What is involved in a dog wellness exam?

A wellness exam is a complete physical exam, so we're looking at everything. We're looking at the eyes, the ears, the teeth. We're looking at the body condition and weight, feeling the belly and checking the joints. So it's looking at everything to get a good general idea of the dog's wellness.


Dr. Kristin Christy Animal Hospital of Statesville

How does dog wellness impact the longevity of my pet, and why is early detection so important?

It's the same as in people, as we're always saying hindsight is 20/20. Prevention is better than chasing down things after you find issues later. And that's the same in animals. Many diseases can occur, and many things can go wrong, and it nearly always turns out better when these problems are caught early.

For instance, it's far better to prevent heartworm disease than to discover your dog has it when they're dying from it. And when it comes to things like finding a heart murmur on a puppy, there might be surgeries that you can do. Some treatments could happen earlier rather than having a dog going into full-fledged heart failure. Catching cancer early is far better than catching it in its end stages. You might be able to do some treatments on that and remove a lump when it's small versus when it's giant. And then you can't do anything about it. There are many reasons why wellness is better.
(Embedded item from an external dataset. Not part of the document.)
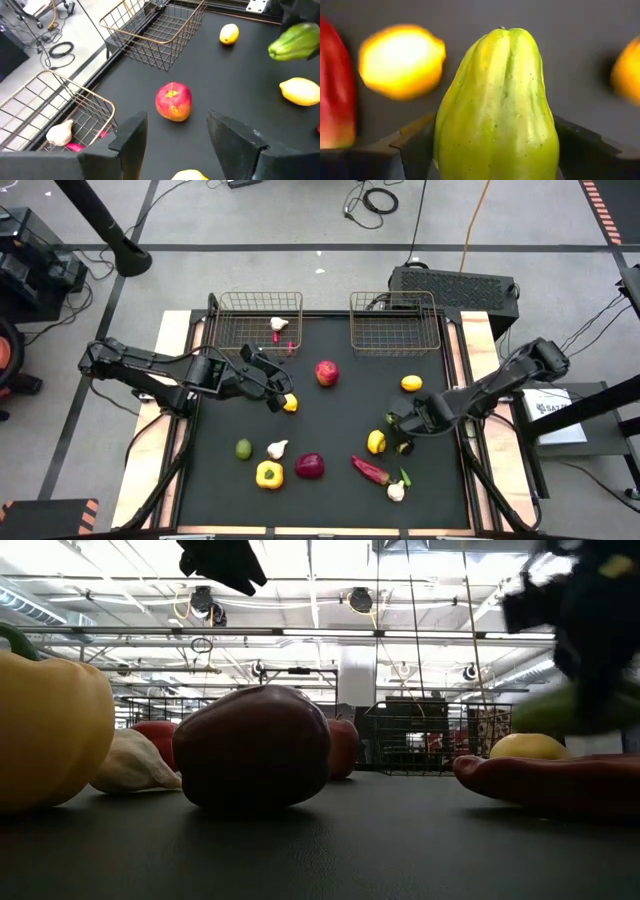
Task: Sort produce into baskets
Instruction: Put the chayote into the left wire basket
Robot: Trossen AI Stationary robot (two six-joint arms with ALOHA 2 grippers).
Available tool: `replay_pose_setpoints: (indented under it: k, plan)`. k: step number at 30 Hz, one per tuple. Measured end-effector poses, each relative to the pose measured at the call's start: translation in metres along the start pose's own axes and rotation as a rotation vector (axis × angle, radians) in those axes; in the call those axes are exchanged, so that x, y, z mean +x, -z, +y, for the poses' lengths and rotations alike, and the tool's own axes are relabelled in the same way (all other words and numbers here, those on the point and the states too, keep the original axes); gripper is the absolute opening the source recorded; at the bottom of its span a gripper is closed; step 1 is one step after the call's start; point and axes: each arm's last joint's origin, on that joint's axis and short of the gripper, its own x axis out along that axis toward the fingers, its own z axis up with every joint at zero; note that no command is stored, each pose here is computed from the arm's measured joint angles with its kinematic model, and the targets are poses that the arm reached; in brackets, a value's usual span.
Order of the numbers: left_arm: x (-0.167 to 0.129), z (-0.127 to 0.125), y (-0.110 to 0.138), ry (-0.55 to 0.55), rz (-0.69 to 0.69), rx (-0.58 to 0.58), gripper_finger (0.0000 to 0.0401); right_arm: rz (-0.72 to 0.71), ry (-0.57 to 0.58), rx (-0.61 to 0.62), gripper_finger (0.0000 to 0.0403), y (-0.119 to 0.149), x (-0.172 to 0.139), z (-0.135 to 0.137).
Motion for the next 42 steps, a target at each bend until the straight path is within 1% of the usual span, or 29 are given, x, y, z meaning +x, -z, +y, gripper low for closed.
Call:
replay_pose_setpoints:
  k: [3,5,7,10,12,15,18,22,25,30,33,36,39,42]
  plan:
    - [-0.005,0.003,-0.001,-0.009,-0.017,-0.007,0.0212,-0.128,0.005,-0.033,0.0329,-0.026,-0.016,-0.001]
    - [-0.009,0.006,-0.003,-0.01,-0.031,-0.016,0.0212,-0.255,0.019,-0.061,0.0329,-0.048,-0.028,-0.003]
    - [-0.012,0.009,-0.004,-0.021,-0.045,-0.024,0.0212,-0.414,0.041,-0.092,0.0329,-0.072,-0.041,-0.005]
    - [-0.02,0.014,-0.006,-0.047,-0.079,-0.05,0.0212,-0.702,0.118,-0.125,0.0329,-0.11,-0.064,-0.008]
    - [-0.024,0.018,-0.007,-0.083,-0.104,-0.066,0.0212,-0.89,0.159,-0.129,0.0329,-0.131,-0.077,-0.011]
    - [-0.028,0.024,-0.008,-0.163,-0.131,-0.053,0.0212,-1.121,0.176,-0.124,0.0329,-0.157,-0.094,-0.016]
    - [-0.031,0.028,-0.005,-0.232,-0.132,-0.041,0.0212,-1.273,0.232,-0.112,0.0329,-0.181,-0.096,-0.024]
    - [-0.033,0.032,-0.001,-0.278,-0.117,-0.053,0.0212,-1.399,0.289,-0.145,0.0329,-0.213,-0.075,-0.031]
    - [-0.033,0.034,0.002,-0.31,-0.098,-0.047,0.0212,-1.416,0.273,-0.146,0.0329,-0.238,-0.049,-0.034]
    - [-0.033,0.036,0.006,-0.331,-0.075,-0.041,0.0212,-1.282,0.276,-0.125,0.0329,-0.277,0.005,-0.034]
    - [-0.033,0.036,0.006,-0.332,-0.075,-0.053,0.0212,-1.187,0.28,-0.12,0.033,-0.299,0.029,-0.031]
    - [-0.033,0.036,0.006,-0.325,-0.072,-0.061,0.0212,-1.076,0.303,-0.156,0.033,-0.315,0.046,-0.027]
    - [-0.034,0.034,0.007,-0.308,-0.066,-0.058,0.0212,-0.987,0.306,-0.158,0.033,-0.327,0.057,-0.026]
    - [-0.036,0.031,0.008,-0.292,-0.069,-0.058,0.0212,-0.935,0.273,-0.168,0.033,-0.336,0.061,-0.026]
How early or how soon should a person bring their pet in for a wellness exam?

As soon as possible. In some cases, that may be the same day or even within a few hours of getting the pet, as you may need to have some things checked before they go around your other pets. It's probably okay to do it within the first few days of getting the pet in most cases. And then, after that, you'll want to bring them in yearly, or every six months, or depending on the dog's condition. There's an annual exam, and then what we call a semi exam in the middle of the year—so there should be two complete physicals every year for wellness.

Will additional testing be needed beyond a wellness exam, and what are those tests?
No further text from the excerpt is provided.